▶ [Work to complete]
Copy each line below holding "conveyor".

....

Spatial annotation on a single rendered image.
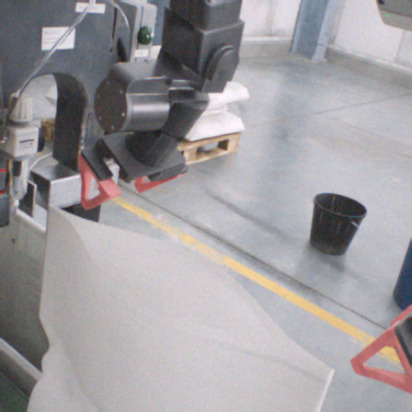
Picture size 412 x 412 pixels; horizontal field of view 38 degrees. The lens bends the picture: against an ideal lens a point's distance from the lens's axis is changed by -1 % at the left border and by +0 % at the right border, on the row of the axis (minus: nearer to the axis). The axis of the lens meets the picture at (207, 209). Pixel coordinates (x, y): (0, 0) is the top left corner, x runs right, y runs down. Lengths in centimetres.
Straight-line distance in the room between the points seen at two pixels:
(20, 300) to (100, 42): 90
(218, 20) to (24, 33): 30
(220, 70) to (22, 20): 30
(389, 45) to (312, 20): 119
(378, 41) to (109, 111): 869
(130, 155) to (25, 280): 93
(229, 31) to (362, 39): 873
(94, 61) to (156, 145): 26
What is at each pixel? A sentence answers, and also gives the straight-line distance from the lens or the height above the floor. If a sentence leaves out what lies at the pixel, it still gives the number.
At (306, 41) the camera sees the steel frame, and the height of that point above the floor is 24.
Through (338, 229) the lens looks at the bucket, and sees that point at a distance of 327.
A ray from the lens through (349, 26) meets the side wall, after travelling 946.
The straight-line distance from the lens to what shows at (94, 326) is 81.
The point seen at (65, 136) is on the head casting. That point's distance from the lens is 99.
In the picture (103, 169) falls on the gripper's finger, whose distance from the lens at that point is 72.
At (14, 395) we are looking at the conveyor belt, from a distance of 157.
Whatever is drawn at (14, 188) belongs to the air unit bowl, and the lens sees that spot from 85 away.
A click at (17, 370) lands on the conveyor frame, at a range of 160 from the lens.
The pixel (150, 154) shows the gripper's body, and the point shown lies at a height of 120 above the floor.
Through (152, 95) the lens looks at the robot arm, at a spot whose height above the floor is 129.
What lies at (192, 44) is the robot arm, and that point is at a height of 134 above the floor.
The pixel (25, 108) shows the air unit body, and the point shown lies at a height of 121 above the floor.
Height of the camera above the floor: 145
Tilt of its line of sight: 24 degrees down
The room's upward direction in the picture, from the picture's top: 12 degrees clockwise
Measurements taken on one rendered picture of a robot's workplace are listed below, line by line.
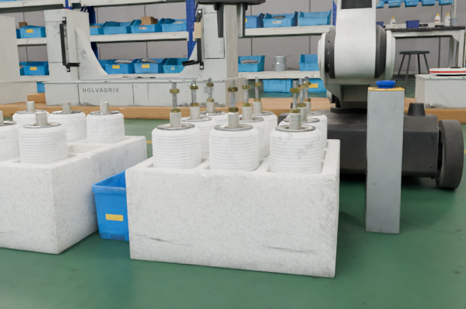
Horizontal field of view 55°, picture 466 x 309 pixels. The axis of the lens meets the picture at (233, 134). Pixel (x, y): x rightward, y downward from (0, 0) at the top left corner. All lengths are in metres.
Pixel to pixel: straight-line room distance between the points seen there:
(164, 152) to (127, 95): 2.47
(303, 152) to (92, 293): 0.43
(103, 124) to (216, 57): 2.00
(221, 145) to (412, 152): 0.68
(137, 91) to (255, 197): 2.55
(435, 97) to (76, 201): 2.33
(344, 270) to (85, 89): 2.88
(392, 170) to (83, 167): 0.67
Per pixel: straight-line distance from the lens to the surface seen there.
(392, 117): 1.00
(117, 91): 3.37
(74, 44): 3.72
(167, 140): 0.86
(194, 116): 1.00
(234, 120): 0.85
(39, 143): 1.00
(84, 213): 1.05
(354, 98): 1.53
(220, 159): 0.83
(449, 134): 1.37
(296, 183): 0.78
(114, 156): 1.13
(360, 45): 1.23
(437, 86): 2.93
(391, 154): 1.01
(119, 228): 1.02
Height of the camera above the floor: 0.37
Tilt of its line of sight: 9 degrees down
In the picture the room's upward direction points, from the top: 1 degrees counter-clockwise
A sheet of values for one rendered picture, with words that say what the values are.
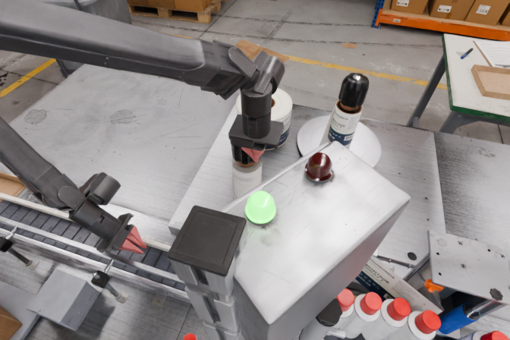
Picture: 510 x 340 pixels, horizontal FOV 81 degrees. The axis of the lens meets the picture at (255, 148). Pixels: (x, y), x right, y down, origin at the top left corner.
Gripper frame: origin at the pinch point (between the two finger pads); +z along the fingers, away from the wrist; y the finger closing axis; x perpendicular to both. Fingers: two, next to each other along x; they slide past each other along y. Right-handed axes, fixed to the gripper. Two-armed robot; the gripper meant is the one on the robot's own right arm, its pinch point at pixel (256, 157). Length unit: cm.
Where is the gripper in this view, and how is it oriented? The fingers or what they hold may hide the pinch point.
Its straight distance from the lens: 67.6
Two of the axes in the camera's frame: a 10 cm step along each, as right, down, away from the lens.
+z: 0.1, 6.6, 7.5
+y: -9.6, -2.0, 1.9
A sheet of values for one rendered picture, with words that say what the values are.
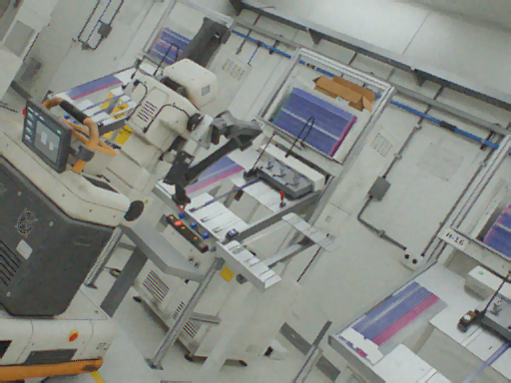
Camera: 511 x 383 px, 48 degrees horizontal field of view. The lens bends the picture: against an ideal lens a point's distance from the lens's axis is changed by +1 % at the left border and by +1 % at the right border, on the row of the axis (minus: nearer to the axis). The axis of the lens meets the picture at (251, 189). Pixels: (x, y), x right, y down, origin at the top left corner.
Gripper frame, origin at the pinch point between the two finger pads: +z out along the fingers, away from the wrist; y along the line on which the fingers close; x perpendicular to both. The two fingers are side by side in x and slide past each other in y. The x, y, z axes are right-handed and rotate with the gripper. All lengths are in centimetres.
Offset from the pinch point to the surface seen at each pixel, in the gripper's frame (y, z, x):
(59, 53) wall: 566, 139, -138
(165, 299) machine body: 4, 63, 15
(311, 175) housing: -23, -5, -72
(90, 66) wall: 481, 131, -147
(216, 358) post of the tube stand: -64, 39, 24
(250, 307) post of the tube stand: -64, 17, 4
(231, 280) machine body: -28.2, 37.0, -10.5
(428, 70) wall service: 30, 0, -244
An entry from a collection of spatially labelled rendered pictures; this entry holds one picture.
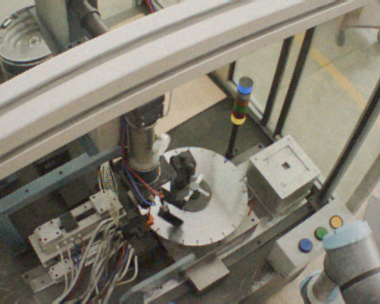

....

▶ [Completed exercise]
At (14, 395) we are looking at the conveyor belt, from a distance of 157.
A click at (17, 370) lands on the conveyor frame, at a range of 160 from the lens.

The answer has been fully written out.